My client is a multinational pharmaceutical company who seeks to employ a RA Pharmacist - Gauteng area


MINIMUM SKILLS/EXPERIENCE AND KNOWLEDGE REQUIRED (COMPETENCIES) :

• Tertiary Qualification [B Pharm] registered with SAPC or a Life Sciences degree
• A person with at least 4 -5 years regulatory experience.
• Submitted and had approval for registration dossiers in any of the SADC & ESA countries.
• Knowledge of relevant legislation in different SADC countries essential
• Good knowledge of the CTD sections

BRIEF DESCRIPTION OF KEY PERFORMANCE AEAS:

• To prepare applications, and the technical file according to local regulation, submit applications for registration and renewal, and receive approval for registration, and renewal according to the Company’s Business Plan.
• To participate to the annual Regulatory Plan (RAP) for the assigned countries
• To ensure that dossiers are maintained (through variations submission) and renewed on an ongoing basis.
• Follow-up of the RA activities in the assigned countries and report monthly to the Sub regional Head.
• Update the regulatory tools for the variation impact analysis as per the global directives.
• Review any new/updated local guideline, identify critical points, alert and propose action plan.
• Manage the entry and verification of data in the regulatory database according to the process.
• Support for the Health Authorities inspection’s preparation.
• To evaluate information against the regulatory requirements.

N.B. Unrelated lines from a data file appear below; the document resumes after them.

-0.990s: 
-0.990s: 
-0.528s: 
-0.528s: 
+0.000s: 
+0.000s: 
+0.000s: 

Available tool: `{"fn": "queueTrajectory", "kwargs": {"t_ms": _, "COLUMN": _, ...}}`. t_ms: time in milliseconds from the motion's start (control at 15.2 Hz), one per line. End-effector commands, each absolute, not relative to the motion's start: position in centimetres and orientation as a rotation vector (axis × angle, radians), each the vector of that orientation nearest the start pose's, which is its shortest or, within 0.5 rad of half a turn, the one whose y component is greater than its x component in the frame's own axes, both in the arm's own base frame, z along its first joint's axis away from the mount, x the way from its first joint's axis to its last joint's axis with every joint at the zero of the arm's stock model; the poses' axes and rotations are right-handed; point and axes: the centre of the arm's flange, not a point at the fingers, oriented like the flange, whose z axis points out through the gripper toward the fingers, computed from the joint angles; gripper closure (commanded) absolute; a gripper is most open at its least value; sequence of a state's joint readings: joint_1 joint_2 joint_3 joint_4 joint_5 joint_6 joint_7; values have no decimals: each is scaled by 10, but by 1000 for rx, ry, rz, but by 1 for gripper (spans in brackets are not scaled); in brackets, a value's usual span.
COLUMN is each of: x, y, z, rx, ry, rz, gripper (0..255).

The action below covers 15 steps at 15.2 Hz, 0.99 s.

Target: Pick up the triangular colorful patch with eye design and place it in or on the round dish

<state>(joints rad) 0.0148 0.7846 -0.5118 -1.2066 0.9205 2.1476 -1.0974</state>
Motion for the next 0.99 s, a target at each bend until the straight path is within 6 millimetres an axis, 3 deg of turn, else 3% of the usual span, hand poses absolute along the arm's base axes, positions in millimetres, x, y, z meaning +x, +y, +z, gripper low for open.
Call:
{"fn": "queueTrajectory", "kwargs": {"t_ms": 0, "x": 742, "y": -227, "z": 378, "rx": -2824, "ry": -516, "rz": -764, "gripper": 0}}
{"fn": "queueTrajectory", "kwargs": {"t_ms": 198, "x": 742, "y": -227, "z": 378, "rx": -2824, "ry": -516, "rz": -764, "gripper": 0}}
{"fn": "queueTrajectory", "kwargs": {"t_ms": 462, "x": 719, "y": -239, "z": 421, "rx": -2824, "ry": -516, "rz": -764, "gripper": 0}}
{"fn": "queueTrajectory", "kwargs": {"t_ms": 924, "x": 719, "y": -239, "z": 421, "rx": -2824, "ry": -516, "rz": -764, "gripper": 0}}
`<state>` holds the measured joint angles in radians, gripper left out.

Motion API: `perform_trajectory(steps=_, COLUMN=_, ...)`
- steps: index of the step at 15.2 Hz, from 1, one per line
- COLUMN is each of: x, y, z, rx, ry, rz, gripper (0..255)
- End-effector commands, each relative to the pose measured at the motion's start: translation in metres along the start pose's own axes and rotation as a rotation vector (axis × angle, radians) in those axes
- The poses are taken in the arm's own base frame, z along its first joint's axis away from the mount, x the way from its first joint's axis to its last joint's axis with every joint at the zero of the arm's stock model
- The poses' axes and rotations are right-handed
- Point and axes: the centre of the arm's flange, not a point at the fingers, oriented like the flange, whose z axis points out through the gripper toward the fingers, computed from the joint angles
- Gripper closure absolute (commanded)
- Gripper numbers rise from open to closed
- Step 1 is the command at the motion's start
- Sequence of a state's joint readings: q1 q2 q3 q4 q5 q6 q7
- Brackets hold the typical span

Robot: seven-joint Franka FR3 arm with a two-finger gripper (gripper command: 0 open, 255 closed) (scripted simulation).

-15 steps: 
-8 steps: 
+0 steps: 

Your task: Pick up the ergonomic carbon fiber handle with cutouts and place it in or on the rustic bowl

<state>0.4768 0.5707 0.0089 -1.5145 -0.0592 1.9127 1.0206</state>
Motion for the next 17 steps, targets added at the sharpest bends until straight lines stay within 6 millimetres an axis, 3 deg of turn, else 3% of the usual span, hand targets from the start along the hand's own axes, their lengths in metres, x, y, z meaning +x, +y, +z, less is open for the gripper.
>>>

To identify the deficiencies and pro-actively receive information to minimize regulatory risk.
• To ensure that promotional material complies with company and regulatory standards.
• To ensure that packaging material complies with the company and regulatory standards.
• To liaise with the health authorities on matters on regulatory importance.
• To foster a good working relationship with the Health Authority.
• To participate in Marketing and Production cross-functional teams &provide guidance to the unit on regulatory developments.